Despite the differences between the primary snappers on these two handsets, whichever way you swing you’ll be getting a very competent camera. Both phones so happen to rock the same 16-megapixel sensor, Samsung improved the aperture from f/2.2 down to f/1.9 on the Galaxy S6 changing the resultant images somewhat, but both pack phase detection and all the other wizardry that places them high in the rankings.
The most notable difference is with image post-processing; we personally sway towards the Note 4’s extra-sharp imagery, although over-processing can be detrimental to shots at times. The S6 arguably creates the more natural looking stills and video, with a particular talent for dealing with low light and offering the better option for selfie fans too.
Speaking of video you get slow motion and 4K recording from both handsets and the inclusion of OIS (optical image stabilisation) means they both perform well against moving subjects, however Sammy has clearly spent a little more time perfecting the technology used by the newer S6 as it boasts a dynamic variation of the technology, designed to keep your footage looking stable, even when you’re tracking a moving subject.
For the most part it’s clear that the Samsung Galaxy Note 4 still has so much left to give and any discerning smartphone user would be foolish to turn their nose up at this killer phablet.

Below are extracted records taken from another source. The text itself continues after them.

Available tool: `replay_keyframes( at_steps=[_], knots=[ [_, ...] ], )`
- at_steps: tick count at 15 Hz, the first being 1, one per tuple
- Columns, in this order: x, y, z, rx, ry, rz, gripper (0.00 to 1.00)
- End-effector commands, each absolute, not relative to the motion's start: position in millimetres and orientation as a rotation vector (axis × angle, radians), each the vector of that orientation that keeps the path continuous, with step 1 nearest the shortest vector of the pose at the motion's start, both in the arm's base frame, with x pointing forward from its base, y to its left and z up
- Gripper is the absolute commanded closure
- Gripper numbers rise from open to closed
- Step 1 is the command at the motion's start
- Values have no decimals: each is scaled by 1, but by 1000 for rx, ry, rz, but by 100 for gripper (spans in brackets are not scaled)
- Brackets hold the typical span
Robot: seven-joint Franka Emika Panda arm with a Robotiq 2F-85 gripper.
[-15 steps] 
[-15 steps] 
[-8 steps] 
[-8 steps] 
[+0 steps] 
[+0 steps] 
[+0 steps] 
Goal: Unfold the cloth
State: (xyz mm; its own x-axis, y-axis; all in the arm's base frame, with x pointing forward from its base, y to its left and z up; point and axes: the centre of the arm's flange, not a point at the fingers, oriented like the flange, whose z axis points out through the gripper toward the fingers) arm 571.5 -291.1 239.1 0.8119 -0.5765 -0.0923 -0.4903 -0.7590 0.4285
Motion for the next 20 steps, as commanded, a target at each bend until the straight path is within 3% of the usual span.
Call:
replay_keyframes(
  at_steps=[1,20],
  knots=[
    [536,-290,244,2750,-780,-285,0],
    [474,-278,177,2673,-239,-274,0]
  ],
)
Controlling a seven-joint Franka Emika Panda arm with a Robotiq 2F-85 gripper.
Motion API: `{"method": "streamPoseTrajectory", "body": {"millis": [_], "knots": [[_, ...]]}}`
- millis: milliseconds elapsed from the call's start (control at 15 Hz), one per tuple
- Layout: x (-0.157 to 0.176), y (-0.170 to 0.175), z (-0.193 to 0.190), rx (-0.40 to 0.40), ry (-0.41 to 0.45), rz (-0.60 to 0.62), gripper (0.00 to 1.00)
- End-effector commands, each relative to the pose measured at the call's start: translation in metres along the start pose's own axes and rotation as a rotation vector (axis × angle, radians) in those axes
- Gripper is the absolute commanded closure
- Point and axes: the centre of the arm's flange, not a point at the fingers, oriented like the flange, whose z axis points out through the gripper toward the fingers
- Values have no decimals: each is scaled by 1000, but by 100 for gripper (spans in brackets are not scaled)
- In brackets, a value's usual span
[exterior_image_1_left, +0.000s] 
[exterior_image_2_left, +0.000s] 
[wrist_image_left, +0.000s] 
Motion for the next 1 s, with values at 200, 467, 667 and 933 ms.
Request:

However, whilst for some the bigger screen and S Pen stylus input make it the right tool for the job, many will undoubtedly gravitate towards the newer Galaxy S6.
Samsung’s new flagship not only starts at the same price as 2014’s Note 4, but leads the way in terms of battery, camera and screen technology, not to mention it’s instantly become one of the most attractive Samsung smartphones ever made.
Both the Galaxy Note 4 and the Galaxy S6 are at the top of their respective games, but the refinements and advancements of the newcomer place it out in front by a whisker.